Building A Better Mousetrap
I have spent so much time waiting through tests since September 2006 - pap smears, a colposcopy, a LEEP - that it now feels like I am being rushed through the stage I bitched about waiting around for, the actual hysterectomy. It is on July 3rd. That is NINE DAYS from today. That is craziness.
Until now, the hysterectomy as it related to me seemed unclear. It was an idea I could think about that was happening to another part of my life separate from this one in which I go to work and hang out with friends and write things. What I did not take into account, or was previously unable to piece together in my brain, is that I can compartmentalize the different parts of my life all I want in my head, but my body still inhabits each one of those parts. It is like I simply neglected to remember that I had to bring my body to the hospital when this whole thing finally went down.

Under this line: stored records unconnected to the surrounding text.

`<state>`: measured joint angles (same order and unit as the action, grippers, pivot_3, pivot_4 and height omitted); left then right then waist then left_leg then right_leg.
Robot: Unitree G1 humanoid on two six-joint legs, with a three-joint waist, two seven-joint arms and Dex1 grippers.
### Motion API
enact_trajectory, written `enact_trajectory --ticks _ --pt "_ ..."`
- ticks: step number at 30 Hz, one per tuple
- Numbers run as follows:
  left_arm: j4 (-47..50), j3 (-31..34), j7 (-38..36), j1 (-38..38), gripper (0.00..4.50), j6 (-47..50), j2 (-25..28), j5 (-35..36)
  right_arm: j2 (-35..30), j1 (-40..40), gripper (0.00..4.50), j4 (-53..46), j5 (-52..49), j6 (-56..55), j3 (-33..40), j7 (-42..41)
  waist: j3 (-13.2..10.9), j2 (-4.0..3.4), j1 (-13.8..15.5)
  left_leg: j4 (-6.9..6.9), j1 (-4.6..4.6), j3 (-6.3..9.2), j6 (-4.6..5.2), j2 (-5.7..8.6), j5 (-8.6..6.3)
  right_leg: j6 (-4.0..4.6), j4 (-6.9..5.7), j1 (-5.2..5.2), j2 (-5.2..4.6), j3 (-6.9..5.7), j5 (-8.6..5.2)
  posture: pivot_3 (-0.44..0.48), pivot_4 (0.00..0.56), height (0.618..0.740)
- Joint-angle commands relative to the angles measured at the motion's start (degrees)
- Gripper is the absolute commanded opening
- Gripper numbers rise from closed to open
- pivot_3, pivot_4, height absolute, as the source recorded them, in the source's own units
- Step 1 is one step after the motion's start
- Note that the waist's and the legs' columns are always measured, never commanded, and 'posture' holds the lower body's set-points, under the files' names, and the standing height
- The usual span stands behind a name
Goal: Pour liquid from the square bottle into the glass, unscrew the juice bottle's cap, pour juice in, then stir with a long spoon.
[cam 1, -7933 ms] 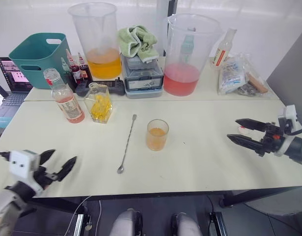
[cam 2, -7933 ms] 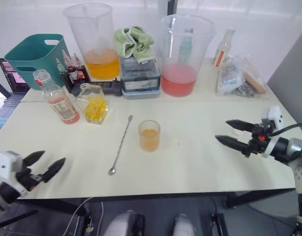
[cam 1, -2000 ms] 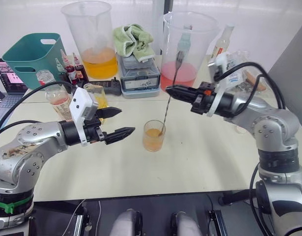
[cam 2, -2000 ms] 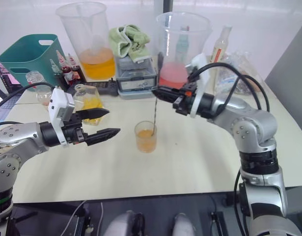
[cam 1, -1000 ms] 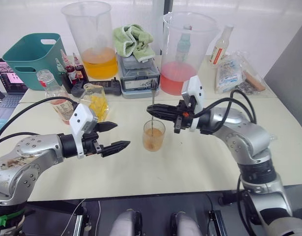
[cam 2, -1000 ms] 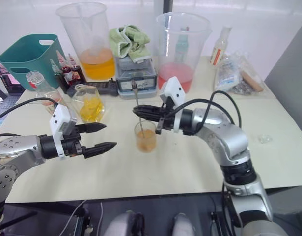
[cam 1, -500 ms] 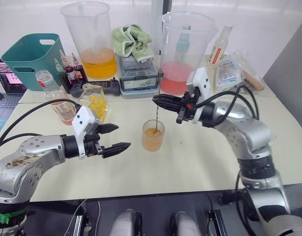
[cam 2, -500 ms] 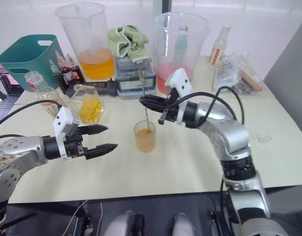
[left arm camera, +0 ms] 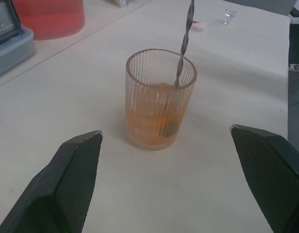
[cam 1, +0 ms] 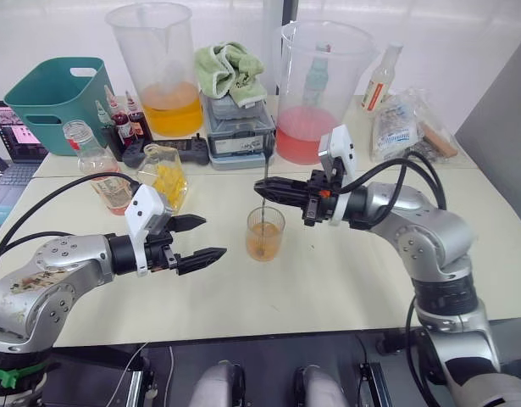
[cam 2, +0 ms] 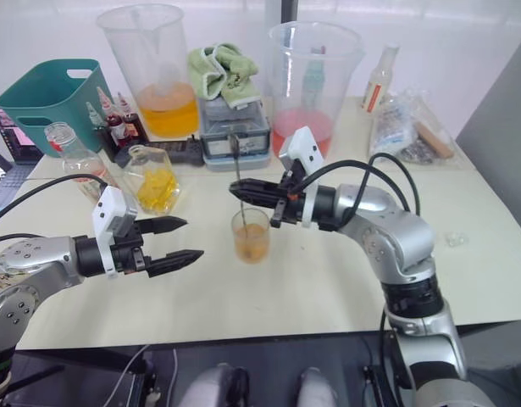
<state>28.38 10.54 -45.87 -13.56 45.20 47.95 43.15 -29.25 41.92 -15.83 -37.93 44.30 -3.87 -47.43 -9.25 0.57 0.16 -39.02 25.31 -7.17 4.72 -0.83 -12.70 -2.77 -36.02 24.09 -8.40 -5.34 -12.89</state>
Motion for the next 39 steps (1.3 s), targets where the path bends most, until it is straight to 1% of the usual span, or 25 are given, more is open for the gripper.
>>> enact_trajectory --ticks 1,4,6,10,14,18,23,26,31,39 --pt "0.7 0.3 -0.8 -0.7 4.46 -1.5 0.0 -0.1 -2.5 0.6 0.0 -2.4 -0.6 0.3 1.9 -1.0 0.0 0.0 0.0 0.0 0.0 0.0 0.0 0.0 0.0 0.0 0.0 0.0 0.0 0.0 0.0 0.0 0.15 0.739" --pt "0.8 0.4 -0.9 -0.7 4.46 -1.8 -0.2 0.1 -5.3 1.5 0.0 -1.7 2.9 -1.5 0.9 -1.3 0.0 0.0 0.1 0.0 0.0 0.0 0.0 0.01 0.0 0.0 0.01 0.0 -0.01 0.01 0.0 0.0 0.15 0.739" --pt "1.0 0.7 -1.0 -0.7 4.46 -1.9 -0.6 0.7 -4.0 2.7 0.0 0.3 4.0 -3.7 1.2 -0.6 0.0 0.0 0.1 0.0 0.0 0.0 0.0 0.01 0.0 0.0 0.02 -0.01 0.0 0.01 0.0 0.0 0.15 0.739" --pt "2.1 1.2 -1.4 -0.1 4.46 -2.3 -1.1 1.4 1.8 5.6 0.0 5.0 5.1 -6.9 0.1 0.2 0.0 0.01 -0.2 0.0 -0.01 -0.05 -0.04 -0.02 0.03 0.0 -0.01 0.03 0.01 0.0 0.0 0.0 0.15 0.739" --pt "2.4 1.8 -1.4 0.5 4.46 -2.3 -1.0 1.4 2.8 5.6 0.0 5.0 4.6 -7.1 1.1 -0.7 0.0 0.0 0.1 0.0 0.0 0.01 -0.03 -0.01 0.03 0.01 -0.05 0.01 0.01 -0.03 0.01 0.0 0.15 0.739" --pt "2.4 2.0 -1.6 1.0 4.46 -2.7 -1.1 1.3 2.8 6.6 0.0 3.5 0.7 -3.3 3.4 -0.7 0.0 0.01 0.2 0.01 0.0 0.0 -0.02 0.0 0.02 0.01 -0.04 -0.03 0.01 -0.03 0.01 0.0 0.15 0.739" --pt "0.8 1.8 -2.4 0.9 4.46 -3.9 -1.2 0.3 -0.3 10.1 0.0 1.4 -7.5 3.9 8.5 -1.0 0.0 0.0 0.2 0.0 0.0 0.0 -0.02 -0.01 0.02 0.02 -0.02 0.0 0.01 -0.02 0.01 0.0 0.15 0.739" --pt "0.5 1.4 -2.7 0.9 4.46 -4.6 -1.4 -0.2 -3.1 11.6 0.0 0.7 -9.9 6.8 9.7 -1.6 0.0 0.01 0.2 0.01 -0.01 0.02 -0.02 -0.02 0.02 0.03 -0.02 0.0 0.01 -0.03 0.01 0.0 0.15 0.739" --pt "0.4 0.9 -2.8 0.9 4.46 -5.3 -1.7 -0.4 -7.0 11.7 0.0 0.4 -11.0 8.8 9.9 -2.5 0.0 0.01 0.3 0.01 -0.01 0.0 -0.02 -0.02 0.02 0.04 0.0 0.0 0.0 -0.02 0.02 0.0 0.15 0.739" --pt "0.5 0.9 -3.4 1.2 4.46 -5.8 -1.8 -0.6 -10.5 10.4 0.0 0.5 -10.9 9.2 9.9 -3.1 0.0 0.01 0.5 0.0 -0.01 -0.01 -0.01 -0.01 0.02 0.04 0.02 -0.02 -0.01 -0.02 0.02 0.0 0.15 0.739"
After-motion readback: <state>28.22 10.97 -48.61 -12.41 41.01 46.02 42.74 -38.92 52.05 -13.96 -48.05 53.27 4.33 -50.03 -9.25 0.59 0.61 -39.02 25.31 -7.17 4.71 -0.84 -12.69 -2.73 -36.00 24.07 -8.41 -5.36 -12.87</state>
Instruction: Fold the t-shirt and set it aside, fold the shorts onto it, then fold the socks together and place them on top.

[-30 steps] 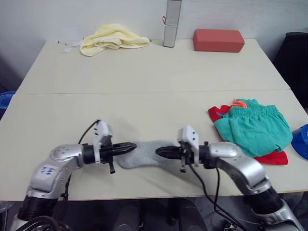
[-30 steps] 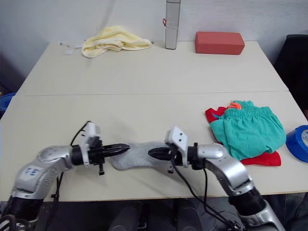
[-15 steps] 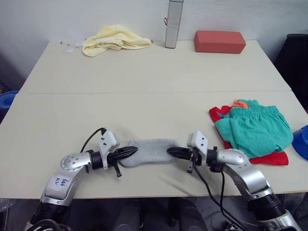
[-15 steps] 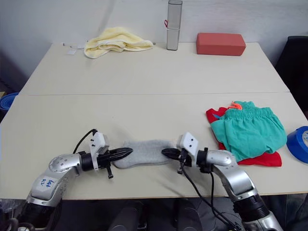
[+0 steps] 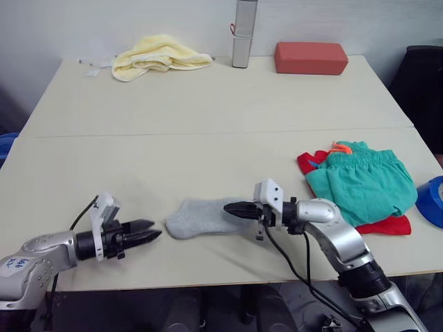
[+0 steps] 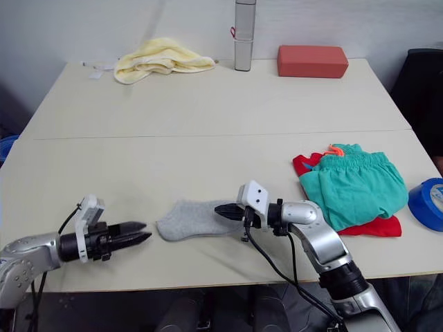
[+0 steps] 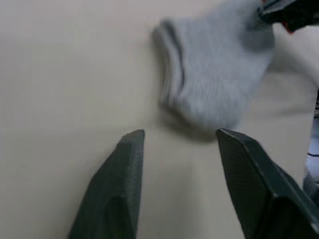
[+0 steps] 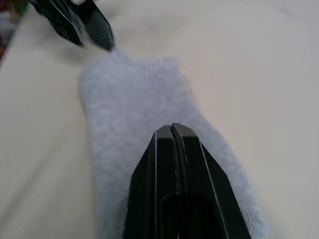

Disembodied Schmutzie: So, I'm here! What's next?
Gyno Extraordinaire: Um, look, you're going to have to run home and get your meat suit.
Disembodied Schmutzie: What? Why?
Gyno Extraordinaire: Because the cancer's in that and we don't have the proper equipment for anaesthetizing spirits.
Disembodied Schmutzie: Damn. Why you play me like that?
Now I am in this mode in which I feel like I have to fit everything I ever wanted to do over the next six months into the next several days. I want to see every single person I even like just a little bit, buy those silk pajamas I am usually too practical to buy, clean this entire apartment for once in my adult life, read books, become famous, win the lottery, lose ten pounds, write an extra fifteen poems, travel to Cosmopolis to see the fine Cosmopolians, find the perfect body moisturizer, and figure out what kind of bird it is that makes clucking noises just down the street. [take a deep breath] I want to start that photography project I've been concocting, go for long walks around the lake, buy summer clothes, answer all my e-mails, finish up all my work stuff so that I can recuperate with a clear mind, be nice to strangers, track down an old friend, and build a better mousetrap.
Something tells me that all this obsessing is an exercise in removing myself, once again, from the reality of the situation. I am going to write a self-help book called How to Avoid Harsh Realities and Lead a Stressful Life.